The problem =>
Restate the following entries exactly. Keep the pictures out.

** Opening Exercise materials block **

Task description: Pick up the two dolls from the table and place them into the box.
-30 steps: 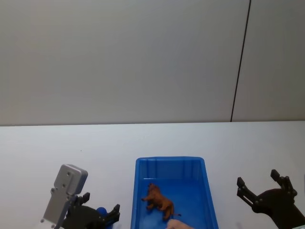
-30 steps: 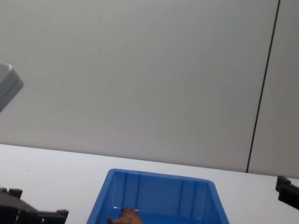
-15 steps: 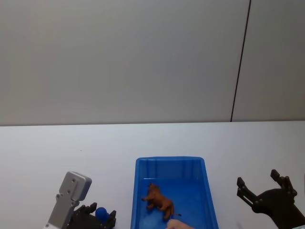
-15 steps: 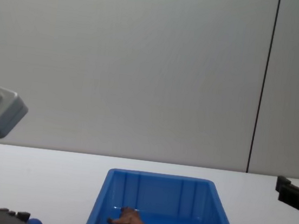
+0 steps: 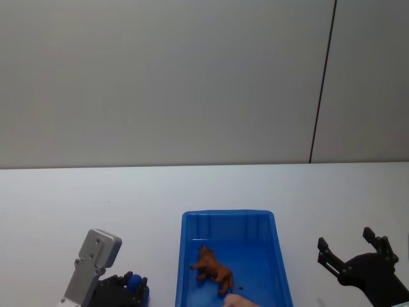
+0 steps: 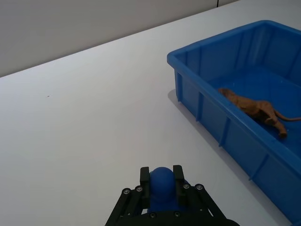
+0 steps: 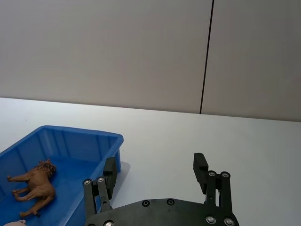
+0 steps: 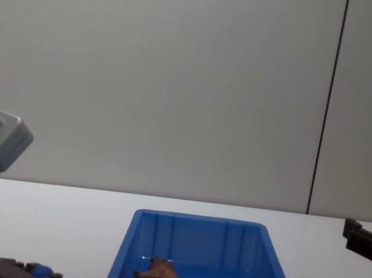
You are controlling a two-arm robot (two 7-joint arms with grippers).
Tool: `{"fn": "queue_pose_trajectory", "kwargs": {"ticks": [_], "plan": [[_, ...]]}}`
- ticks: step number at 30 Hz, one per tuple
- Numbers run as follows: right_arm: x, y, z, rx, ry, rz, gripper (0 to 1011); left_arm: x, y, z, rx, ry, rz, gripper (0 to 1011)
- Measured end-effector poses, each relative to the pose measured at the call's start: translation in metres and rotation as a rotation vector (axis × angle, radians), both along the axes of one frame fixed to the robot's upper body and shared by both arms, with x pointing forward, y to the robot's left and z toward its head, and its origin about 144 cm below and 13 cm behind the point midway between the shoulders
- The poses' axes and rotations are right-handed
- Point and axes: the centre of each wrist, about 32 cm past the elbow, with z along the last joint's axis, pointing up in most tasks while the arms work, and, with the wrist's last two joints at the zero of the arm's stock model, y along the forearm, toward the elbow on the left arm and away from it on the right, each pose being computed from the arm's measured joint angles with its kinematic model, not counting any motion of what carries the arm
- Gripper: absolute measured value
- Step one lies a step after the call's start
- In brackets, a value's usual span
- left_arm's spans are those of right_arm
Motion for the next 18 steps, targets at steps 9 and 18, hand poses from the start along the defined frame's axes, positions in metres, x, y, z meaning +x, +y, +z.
{"fn": "queue_pose_trajectory", "kwargs": {"ticks": [9,18], "plan": [[0.000,0.000,0.000,0.000,0.000,0.000,1001,0.002,0.000,0.011,-0.020,-0.074,-0.011,243],[0.000,0.000,0.000,0.000,0.000,0.000,1001,0.007,-0.001,0.030,-0.055,-0.168,-0.065,203]]}}
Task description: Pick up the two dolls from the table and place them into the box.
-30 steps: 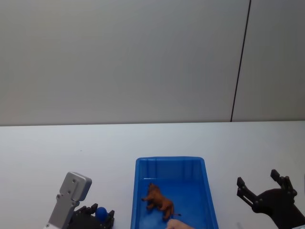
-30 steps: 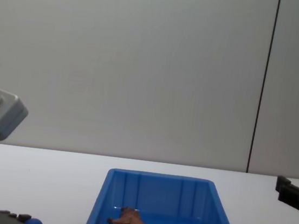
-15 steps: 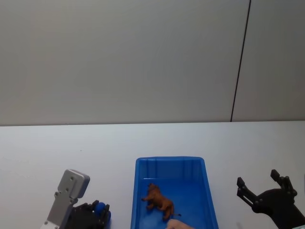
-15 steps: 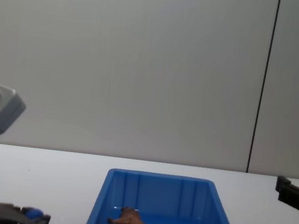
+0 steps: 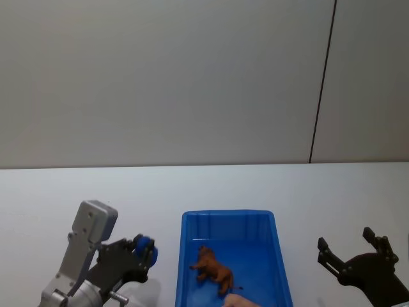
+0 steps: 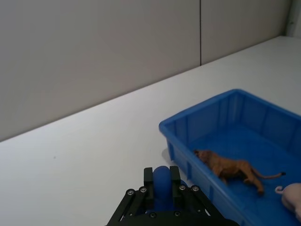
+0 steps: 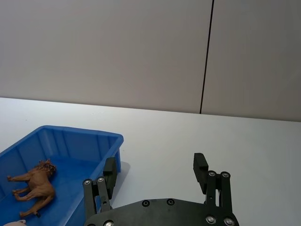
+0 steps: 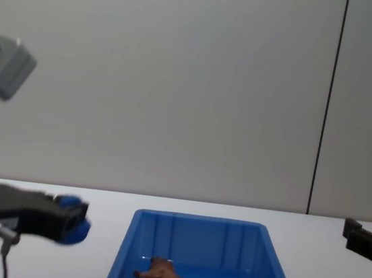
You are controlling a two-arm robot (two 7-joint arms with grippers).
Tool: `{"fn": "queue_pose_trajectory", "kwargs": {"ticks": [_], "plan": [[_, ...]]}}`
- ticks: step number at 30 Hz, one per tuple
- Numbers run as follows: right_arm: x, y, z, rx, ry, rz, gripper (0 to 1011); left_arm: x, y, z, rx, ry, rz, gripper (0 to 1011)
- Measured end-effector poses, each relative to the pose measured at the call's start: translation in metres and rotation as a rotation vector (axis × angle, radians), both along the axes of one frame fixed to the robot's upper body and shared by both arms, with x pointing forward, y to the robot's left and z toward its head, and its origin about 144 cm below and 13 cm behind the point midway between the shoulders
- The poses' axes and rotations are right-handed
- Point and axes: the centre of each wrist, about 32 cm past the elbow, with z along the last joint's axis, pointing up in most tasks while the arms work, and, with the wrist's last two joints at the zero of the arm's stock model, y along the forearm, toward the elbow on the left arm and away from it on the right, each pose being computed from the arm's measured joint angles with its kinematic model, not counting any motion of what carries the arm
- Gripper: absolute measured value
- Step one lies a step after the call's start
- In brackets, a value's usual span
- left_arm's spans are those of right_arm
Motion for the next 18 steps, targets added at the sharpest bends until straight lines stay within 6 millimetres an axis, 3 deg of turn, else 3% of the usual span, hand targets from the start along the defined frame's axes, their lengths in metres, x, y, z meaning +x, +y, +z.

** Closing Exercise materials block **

Solution to the exercise =>
Task description: Pick up the two dolls from the table and place them into the box.
-30 steps: 
-30 steps: 
-15 steps: 
-15 steps: 
+0 steps: 
+0 steps: 
+0 steps: 
+0 steps: 
You are controlling a two-arm robot (two 7-joint arms with grippers).
Tool: `{"fn": "queue_pose_trajectory", "kwargs": {"ticks": [_], "plan": [[_, ...]]}}`
- ticks: step number at 30 Hz, one per tuple
- Numbers run as follows: right_arm: x, y, z, rx, ry, rz, gripper (0 to 1011); left_arm: x, y, z, rx, ry, rz, gripper (0 to 1011)
- Measured end-effector poses, each relative to the pose measured at the call's start: translation in metres and rotation as a rotation vector (axis × angle, radians), both along the axes of one frame fixed to the robot's upper body and shared by both arms, with x pointing forward, y to the robot's left and z toward its head, and its origin about 144 cm below and 13 cm behind the point midway between the shoulders
- The poses' axes and rotations are right-handed
- Point and axes: the centre of each wrist, about 32 cm past the elbow, with z along the last joint's axis, pointing up in most tasks while the arms work, and, with the wrist's last two joints at the zero of the arm's stock model, y along the forearm, toward the elbow on the left arm and away from it on the right, each pose being computed from the arm's measured joint angles with its kinematic model, not counting any motion of what carries the arm
- Gripper: absolute measured value
- Step one lies a step after the call's start
- In brackets, a value's usual span
- left_arm's spans are those of right_arm
Motion for the next 18 steps, targets at steps 9 and 18, hand poses from the start along the defined frame's axes, positions in metres, x, y, z meaning +x, +y, +z.
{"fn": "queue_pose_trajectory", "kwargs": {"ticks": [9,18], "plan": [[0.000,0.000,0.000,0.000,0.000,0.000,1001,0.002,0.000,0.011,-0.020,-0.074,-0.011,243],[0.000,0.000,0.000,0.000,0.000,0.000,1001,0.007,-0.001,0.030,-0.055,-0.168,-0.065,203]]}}
Task description: Pick up the two dolls from the table and place them into the box.
-30 steps: 
-30 steps: 
-15 steps: 
-15 steps: 
+0 steps: 
+0 steps: 
+0 steps: 
+0 steps: 
You are controlling a two-arm robot (two 7-joint arms with grippers).
Tool: `{"fn": "queue_pose_trajectory", "kwargs": {"ticks": [_], "plan": [[_, ...]]}}`
- ticks: step number at 30 Hz, one per tuple
- Numbers run as follows: right_arm: x, y, z, rx, ry, rz, gripper (0 to 1011); left_arm: x, y, z, rx, ry, rz, gripper (0 to 1011)
- Measured end-effector poses, each relative to the pose measured at the call's start: translation in metres and rotation as a rotation vector (axis × angle, radians), both along the axes of one frame fixed to the robot's upper body and shared by both arms, with x pointing forward, y to the robot's left and z toward its head, and its origin about 144 cm below and 13 cm behind the point midway between the shoulders
- The poses' axes and rotations are right-handed
- Point and axes: the centre of each wrist, about 32 cm past the elbow, with z along the last joint's axis, pointing up in most tasks while the arms work, and, with the wrist's last two joints at the zero of the arm's stock model, y along the forearm, toward the elbow on the left arm and away from it on the right, each pose being computed from the arm's measured joint angles with its kinematic model, not counting any motion of what carries the arm
- Gripper: absolute measured value
- Step one lies a step after the call's start
- In brackets, a value's usual span
- left_arm's spans are those of right_arm
Motion for the next 18 steps, targets added at the sharpest bends until straight lines stay within 6 millimetres an axis, 3 deg of turn, else 3% of the usual span, hand targets from the start along the defined frame's axes, their lengths in metres, x, y, z meaning +x, +y, +z.

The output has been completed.